(Beginning of Exercise data)

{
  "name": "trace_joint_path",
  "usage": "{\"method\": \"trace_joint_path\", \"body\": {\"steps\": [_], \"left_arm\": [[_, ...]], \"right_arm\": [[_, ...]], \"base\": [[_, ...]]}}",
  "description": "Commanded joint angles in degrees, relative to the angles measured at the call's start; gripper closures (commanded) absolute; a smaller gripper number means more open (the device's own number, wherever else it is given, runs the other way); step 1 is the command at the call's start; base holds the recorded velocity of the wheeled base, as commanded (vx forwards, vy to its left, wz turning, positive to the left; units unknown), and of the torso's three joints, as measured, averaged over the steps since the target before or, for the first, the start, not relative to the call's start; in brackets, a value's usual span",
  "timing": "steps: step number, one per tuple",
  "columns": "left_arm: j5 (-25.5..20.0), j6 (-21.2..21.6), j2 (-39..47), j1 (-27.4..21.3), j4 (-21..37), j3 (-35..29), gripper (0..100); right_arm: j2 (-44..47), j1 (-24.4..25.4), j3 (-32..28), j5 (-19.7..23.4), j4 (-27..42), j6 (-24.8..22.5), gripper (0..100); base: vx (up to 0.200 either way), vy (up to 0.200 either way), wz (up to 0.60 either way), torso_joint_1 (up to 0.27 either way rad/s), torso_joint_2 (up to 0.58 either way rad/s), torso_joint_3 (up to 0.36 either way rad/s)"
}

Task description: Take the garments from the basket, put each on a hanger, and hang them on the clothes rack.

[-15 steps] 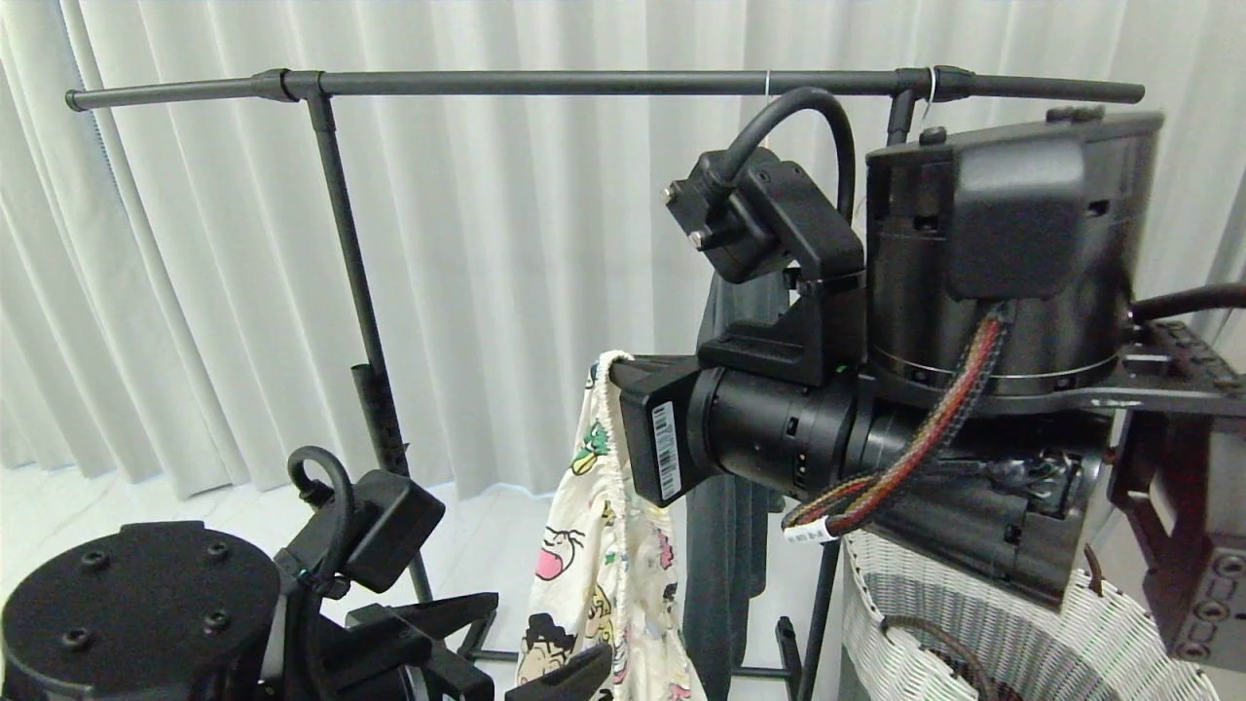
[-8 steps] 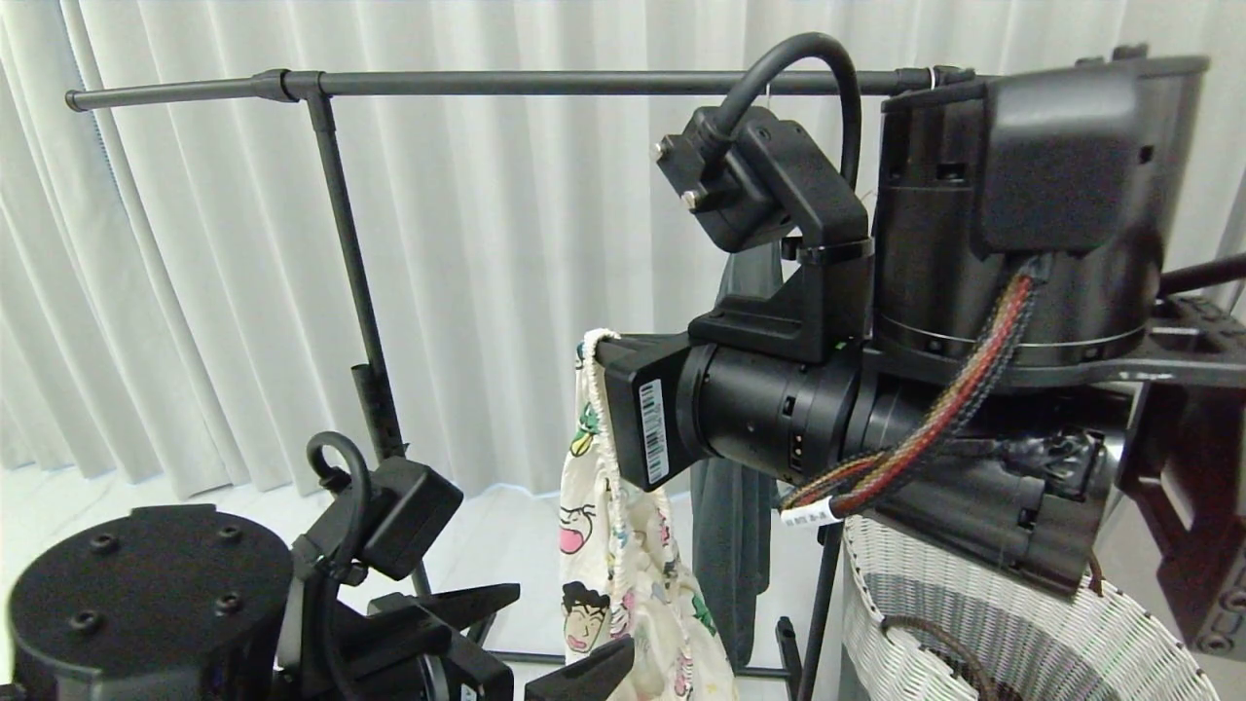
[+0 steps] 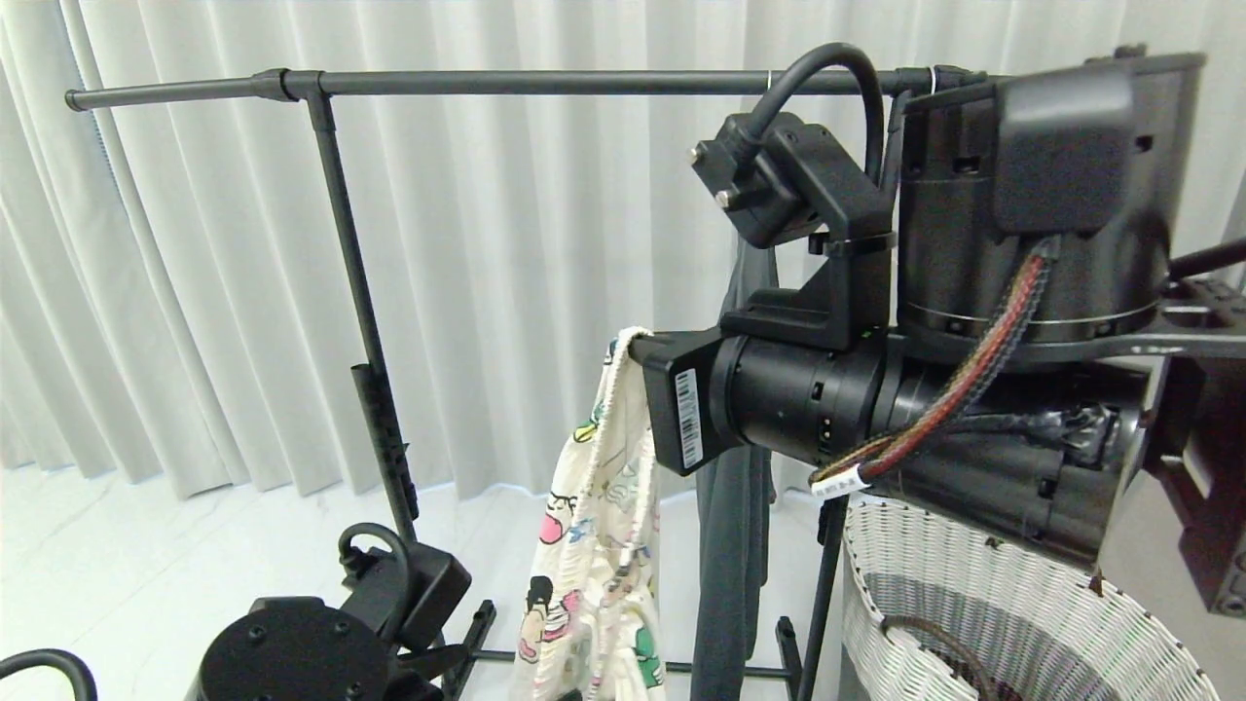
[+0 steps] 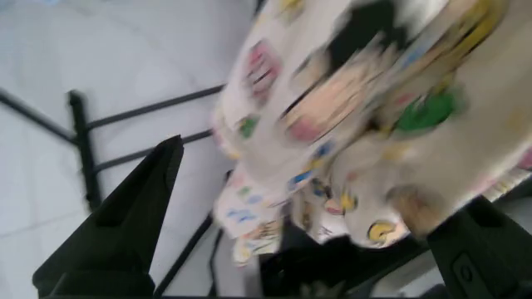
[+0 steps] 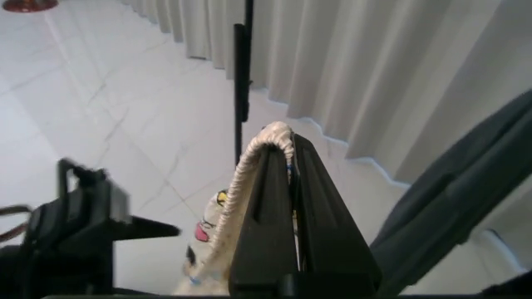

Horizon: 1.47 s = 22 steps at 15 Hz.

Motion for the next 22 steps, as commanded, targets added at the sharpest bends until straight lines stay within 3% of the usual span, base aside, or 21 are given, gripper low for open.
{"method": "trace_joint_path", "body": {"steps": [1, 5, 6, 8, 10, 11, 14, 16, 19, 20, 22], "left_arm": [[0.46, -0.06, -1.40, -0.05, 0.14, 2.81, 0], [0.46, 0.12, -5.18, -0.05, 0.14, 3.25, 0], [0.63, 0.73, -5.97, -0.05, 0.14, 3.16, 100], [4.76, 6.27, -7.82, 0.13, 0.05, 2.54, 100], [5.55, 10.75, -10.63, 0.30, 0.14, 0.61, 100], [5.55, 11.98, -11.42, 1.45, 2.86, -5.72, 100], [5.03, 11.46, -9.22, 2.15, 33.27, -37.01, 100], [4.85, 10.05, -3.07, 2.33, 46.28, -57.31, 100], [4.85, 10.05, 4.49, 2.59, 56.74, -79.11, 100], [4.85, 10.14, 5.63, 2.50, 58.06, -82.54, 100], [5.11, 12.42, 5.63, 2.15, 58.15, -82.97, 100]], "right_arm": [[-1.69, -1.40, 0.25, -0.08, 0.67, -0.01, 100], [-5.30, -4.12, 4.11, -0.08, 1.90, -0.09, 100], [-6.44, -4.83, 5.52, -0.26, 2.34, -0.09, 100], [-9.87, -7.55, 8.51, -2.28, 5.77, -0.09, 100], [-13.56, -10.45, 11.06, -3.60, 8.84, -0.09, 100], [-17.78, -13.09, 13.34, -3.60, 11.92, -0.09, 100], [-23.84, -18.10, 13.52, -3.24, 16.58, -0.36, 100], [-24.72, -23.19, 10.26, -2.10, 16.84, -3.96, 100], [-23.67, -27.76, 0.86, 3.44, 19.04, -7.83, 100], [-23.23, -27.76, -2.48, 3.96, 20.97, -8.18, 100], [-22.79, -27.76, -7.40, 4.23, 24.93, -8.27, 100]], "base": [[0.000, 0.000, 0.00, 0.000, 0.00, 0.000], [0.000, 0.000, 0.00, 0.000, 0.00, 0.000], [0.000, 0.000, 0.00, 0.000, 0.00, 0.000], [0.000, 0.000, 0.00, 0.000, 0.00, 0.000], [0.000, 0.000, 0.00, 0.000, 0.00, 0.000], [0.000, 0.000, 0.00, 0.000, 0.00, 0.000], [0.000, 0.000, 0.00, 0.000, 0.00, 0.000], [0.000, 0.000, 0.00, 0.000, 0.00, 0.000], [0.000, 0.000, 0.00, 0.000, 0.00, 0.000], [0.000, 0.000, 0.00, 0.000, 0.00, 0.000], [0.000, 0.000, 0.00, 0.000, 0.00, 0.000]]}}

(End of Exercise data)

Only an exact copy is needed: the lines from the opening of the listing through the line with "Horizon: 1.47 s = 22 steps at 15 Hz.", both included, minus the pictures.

▶ [Solution to the problem]
{
  "name": "trace_joint_path",
  "usage": "{\"method\": \"trace_joint_path\", \"body\": {\"steps\": [_], \"left_arm\": [[_, ...]], \"right_arm\": [[_, ...]], \"base\": [[_, ...]]}}",
  "description": "Commanded joint angles in degrees, relative to the angles measured at the call's start; gripper closures (commanded) absolute; a smaller gripper number means more open (the device's own number, wherever else it is given, runs the other way); step 1 is the command at the call's start; base holds the recorded velocity of the wheeled base, as commanded (vx forwards, vy to its left, wz turning, positive to the left; units unknown), and of the torso's three joints, as measured, averaged over the steps since the target before or, for the first, the start, not relative to the call's start; in brackets, a value's usual span",
  "timing": "steps: step number, one per tuple",
  "columns": "left_arm: j5 (-25.5..20.0), j6 (-21.2..21.6), j2 (-39..47), j1 (-27.4..21.3), j4 (-21..37), j3 (-35..29), gripper (0..100); right_arm: j2 (-44..47), j1 (-24.4..25.4), j3 (-32..28), j5 (-19.7..23.4), j4 (-27..42), j6 (-24.8..22.5), gripper (0..100); base: vx (up to 0.200 either way), vy (up to 0.200 either way), wz (up to 0.60 either way), torso_joint_1 (up to 0.27 either way rad/s), torso_joint_2 (up to 0.58 either way rad/s), torso_joint_3 (up to 0.36 either way rad/s)"
}

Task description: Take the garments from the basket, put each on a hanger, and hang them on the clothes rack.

[-15 steps] 
[-8 steps] 
[+0 steps] 
[+0 steps] 
[+0 steps] 

Horizon: 1.47 s = 22 steps at 15 Hz.

No more output is given for this exercise.